▸ **Task prompt**
The lines to transcribe run from the top of the material below to the line with "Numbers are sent", inclusive. Leave the pictures behind.
==== Data provided ====
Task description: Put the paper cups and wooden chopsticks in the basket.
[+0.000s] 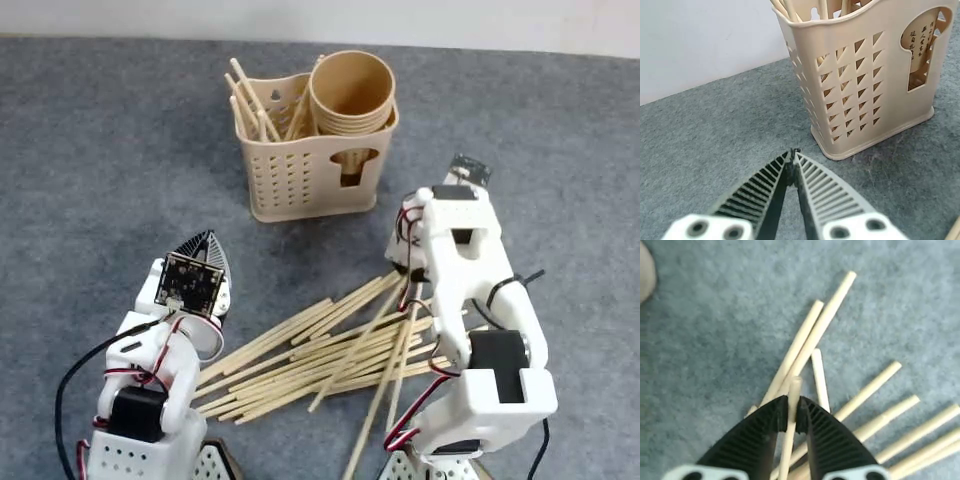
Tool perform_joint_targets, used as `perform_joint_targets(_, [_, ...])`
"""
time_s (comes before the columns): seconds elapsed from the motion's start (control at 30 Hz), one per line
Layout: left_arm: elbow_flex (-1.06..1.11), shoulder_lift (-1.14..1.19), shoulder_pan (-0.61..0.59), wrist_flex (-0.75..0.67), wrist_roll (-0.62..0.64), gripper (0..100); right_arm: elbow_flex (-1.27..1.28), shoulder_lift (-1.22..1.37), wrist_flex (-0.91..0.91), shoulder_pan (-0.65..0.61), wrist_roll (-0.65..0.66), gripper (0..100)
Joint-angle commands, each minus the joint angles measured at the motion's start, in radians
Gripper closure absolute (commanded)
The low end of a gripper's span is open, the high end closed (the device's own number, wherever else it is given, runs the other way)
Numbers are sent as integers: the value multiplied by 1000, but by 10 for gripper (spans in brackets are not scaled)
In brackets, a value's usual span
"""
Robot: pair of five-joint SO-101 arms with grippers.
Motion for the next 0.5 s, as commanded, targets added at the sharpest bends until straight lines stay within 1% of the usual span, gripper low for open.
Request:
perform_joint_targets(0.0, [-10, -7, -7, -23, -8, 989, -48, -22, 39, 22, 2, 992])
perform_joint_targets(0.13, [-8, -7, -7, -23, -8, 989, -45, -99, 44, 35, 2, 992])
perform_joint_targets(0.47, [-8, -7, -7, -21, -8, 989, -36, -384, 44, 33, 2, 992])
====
▸ **Exercise response**
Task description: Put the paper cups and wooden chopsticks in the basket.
[+0.000s] 
Tool perform_joint_targets, used as `perform_joint_targets(_, [_, ...])`
"""
time_s (comes before the columns): seconds elapsed from the motion's start (control at 30 Hz), one per line
Layout: left_arm: elbow_flex (-1.06..1.11), shoulder_lift (-1.14..1.19), shoulder_pan (-0.61..0.59), wrist_flex (-0.75..0.67), wrist_roll (-0.62..0.64), gripper (0..100); right_arm: elbow_flex (-1.27..1.28), shoulder_lift (-1.22..1.37), wrist_flex (-0.91..0.91), shoulder_pan (-0.65..0.61), wrist_roll (-0.65..0.66), gripper (0..100)
Joint-angle commands, each minus the joint angles measured at the motion's start, in radians
Gripper closure absolute (commanded)
The low end of a gripper's span is open, the high end closed (the device's own number, wherever else it is given, runs the other way)
Numbers are sent as integers: the value multiplied by 1000, but by 10 for gripper (spans in brackets are not scaled)

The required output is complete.